Kirkland & Ellis apparently planning to build its own GPU clusters for open source LLM training (see AL story) and working with Palantir to model key workflows. Again, this may not immediately make you think of sovereignty, but it very much is all about that. Kirkland – one of the most profitable law firms on the planet – wants to control the means of production when it comes to legal AI. It made a very vocal point about not using well-known platforms. It wants to build ‘its own thing’. In this case, it’s not about avoiding US models, it’s about controlling not just their own data, but controlling their own AI journey – and, let’s be frank, their own narrative, which includes a major dose of marketing messages too. And there is nothing wrong in that. Plus, this may prove to be a cost-saving move as well.

Harvey working with selected law firms, and potentially some of their clients, on open source model training. The reasoning is similar to above. Law firms want to do their own thing. They want exclusivity. They want to bottle what is special. (Note: what can truly be unique may be the client relationship itself – see here.) But, again, this is an expression of sovereignty. What many lawyers don’t want is to be wholly dependent on something that is A) uncontrollable, and B) has no specific connection to them, and therefore dilutes their value.
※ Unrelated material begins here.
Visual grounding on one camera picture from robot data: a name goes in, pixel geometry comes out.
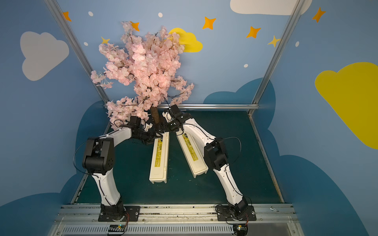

Vibe-coding, MikeOSS and LegalQuants are also an expression – to AL at least – of AI sovereignty. The lawyers who take tool production into their own hands, albeit using the main LLMs, are still saying the same thing as those above: ‘We want to be in control. We don’t want to be dependent upon X or Y supplier. We can do our own thing. We can build our own AI path to the future of the legal profession.’ In this case, the sovereignty goes right down to a personal level – a one-man army, if you will.

Conclusion

Every action has an equal and opposite reaction. It’s only natural that as a handful of LLM makers in California become increasingly powerful and vital for our ability to run our lives and our businesses – and in turn they become susceptible to regulation and supply chain risks – that many people want a way out; a way to take back some control.

If every book in the world had to be printed by one printing press and edited by one editor, that would scare people. The same is true for AI. People tend towards freedom. The legal profession – despite what some may think – is all about liberty and independence. A single lawyer can take on the largest corporation or government. That person’s wits, the law itself, and the desire to act, are sufficient to make a stand. When that lawyer starts to feel that AI is potentially going to undermine that independence they instinctively feel the need to react.

And AL would say: they are right to do so. AI can be a liberating force for all of us. A printing press, a global library, a second brain, as it were, in our pocket, as well as a powerful ‘means of production’. It really is an incredible opportunity for everyone who seeks liberty and independence. Equally, it can be regulated, banned, and formed in such a way that we become subject to it, rather than users of a tool.

One could say that our relationship with AI is only going to become more complicated and more vital as time goes by, and AI sovereignty – in its broadest sense – will become an increasingly global movement both within and without the legal world.

Richard Tromans, Founder, Artificial Lawyer.